Each line below is to be copied exactly; images do not go into the copy.

────

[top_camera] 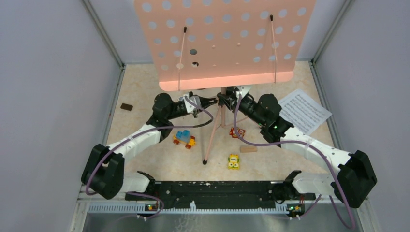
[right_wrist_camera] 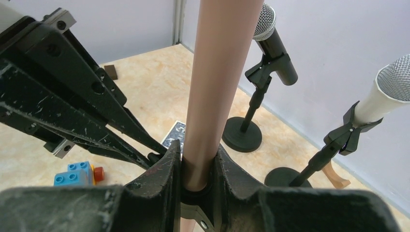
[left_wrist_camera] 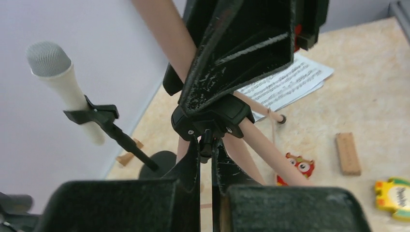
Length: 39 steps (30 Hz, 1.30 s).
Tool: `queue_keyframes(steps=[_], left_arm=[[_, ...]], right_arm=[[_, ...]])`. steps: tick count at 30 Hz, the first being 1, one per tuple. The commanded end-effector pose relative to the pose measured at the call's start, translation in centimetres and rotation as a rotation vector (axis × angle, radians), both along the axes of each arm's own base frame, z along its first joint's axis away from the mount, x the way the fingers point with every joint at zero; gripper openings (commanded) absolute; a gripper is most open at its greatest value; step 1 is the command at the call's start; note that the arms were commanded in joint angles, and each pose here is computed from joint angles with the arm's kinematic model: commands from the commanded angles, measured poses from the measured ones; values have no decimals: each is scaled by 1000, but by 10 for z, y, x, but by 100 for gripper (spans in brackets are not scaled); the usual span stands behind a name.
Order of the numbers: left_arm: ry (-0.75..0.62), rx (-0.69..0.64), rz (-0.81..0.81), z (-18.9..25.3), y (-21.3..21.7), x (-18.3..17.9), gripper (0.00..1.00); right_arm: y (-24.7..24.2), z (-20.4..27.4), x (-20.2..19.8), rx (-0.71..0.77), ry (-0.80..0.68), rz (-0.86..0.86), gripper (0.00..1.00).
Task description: Pack up the instrument practice props
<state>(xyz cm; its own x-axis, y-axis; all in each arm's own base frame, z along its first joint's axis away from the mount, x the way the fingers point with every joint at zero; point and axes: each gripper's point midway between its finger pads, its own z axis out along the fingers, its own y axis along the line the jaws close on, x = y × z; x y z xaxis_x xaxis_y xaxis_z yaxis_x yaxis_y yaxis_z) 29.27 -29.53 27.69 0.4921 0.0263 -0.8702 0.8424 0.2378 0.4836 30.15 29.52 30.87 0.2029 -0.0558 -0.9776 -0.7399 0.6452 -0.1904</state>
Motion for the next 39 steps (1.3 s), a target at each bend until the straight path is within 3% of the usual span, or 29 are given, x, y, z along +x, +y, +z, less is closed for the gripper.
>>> queue_keyframes(steps=[1, 4, 6, 15, 19, 25, 27, 31, 33, 39], left_arm=[[374, -229, 165, 17, 3, 21, 0], [777, -324, 408, -6, 17, 52, 0], [947, -342, 439, -14, 14, 53, 0], [1518, -537, 417, -36, -3, 44, 0], [1757, -547, 442, -55, -10, 39, 0], [2066, -614, 314, -65, -22, 23, 0], [2083, -614, 285, -62, -24, 24, 1], [1960, -572, 369, -60, -17, 33, 40], [1867, -572, 423, -54, -9, 39, 54], [1519, -555, 621, -25, 30, 51, 78]], right_arm=[[16, -7, -23, -76, -59, 132, 0], [17, -8, -23, -76, -56, 135, 0], [17, -9, -23, -77, -55, 135, 0], [16, -8, -24, -75, -49, 139, 0], [16, -9, -25, -81, -47, 139, 0], [15, -11, -25, -86, -48, 138, 0], [15, -11, -26, -85, -49, 138, 0], [14, -10, -26, -85, -50, 139, 0], [14, -12, -26, -88, -50, 137, 0], [13, -13, -27, -87, -51, 137, 0]])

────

**EXERCISE RESPONSE**
[top_camera] 
[right_wrist_camera] 
[left_wrist_camera] 
Length: 39 steps (30 Hz, 1.30 s).
Tool: `queue_keyframes(steps=[_], left_arm=[[_, ...]], right_arm=[[_, ...]])`. steps: tick count at 30 Hz, the first being 1, one per tuple. The commanded end-effector pose relative to the pose measured at the call's start, translation in centimetres and rotation as a rotation vector (axis × angle, radians), both along the axes of each arm's own base frame, z along its first joint's axis away from the mount, x the way the fingers point with every joint at zero; gripper openings (commanded) absolute; a gripper is most open at its greatest value; step 1 is the command at the call's start; note that the arms were commanded in joint angles, and each pose here is computed from joint angles with the arm's kinematic model: commands from the commanded angles, measured poses from the measured ones; values have no decimals: each is scaled by 1000, but by 10 for z, y, x, but by 100 for gripper (spans in brackets are not scaled); the usual span stands behind a name.
Order of the numbers: left_arm: ry (-0.75..0.62), rx (-0.69..0.64), rz (-0.81..0.81), z (-18.9..25.3), y (-21.3..21.7), x (-18.3..17.9), gripper (0.00..1.00); right_arm: y (-24.7..24.2), z (-20.4..27.4), x (-20.2..19.8), rx (-0.71..0.77), ry (-0.80..0.68), rz (-0.86..0.86), gripper (0.00..1.00).
Task description: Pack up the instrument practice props
<state>(xyz cm; its own x-axis, y-axis; all in each arm's own base frame, z along its first joint's axis away from the mount, x the way the fingers point with every joint at zero; point and axes: each gripper's point midway between its finger pads, its own z axis out along the fingers, its own y axis along the line the jaws close on, x = y × z; x y z xaxis_x xaxis_y xaxis_z yaxis_x yaxis_y yaxis_z) 29.27 -29.53 27.69 0.4921 0.0263 -0.8702 0.8424 0.2378 0.4836 30.15 29.52 30.87 0.2029 -0.0558 -0.9776 -0.7399 0.6452 -0.1904</state>
Motion for the next 39 steps (1.3 s), a target at each bend until the straight path is within 3% of the usual span, or 29 are given, x, y, z along +x, +y, +z, less is closed for the gripper.
>>> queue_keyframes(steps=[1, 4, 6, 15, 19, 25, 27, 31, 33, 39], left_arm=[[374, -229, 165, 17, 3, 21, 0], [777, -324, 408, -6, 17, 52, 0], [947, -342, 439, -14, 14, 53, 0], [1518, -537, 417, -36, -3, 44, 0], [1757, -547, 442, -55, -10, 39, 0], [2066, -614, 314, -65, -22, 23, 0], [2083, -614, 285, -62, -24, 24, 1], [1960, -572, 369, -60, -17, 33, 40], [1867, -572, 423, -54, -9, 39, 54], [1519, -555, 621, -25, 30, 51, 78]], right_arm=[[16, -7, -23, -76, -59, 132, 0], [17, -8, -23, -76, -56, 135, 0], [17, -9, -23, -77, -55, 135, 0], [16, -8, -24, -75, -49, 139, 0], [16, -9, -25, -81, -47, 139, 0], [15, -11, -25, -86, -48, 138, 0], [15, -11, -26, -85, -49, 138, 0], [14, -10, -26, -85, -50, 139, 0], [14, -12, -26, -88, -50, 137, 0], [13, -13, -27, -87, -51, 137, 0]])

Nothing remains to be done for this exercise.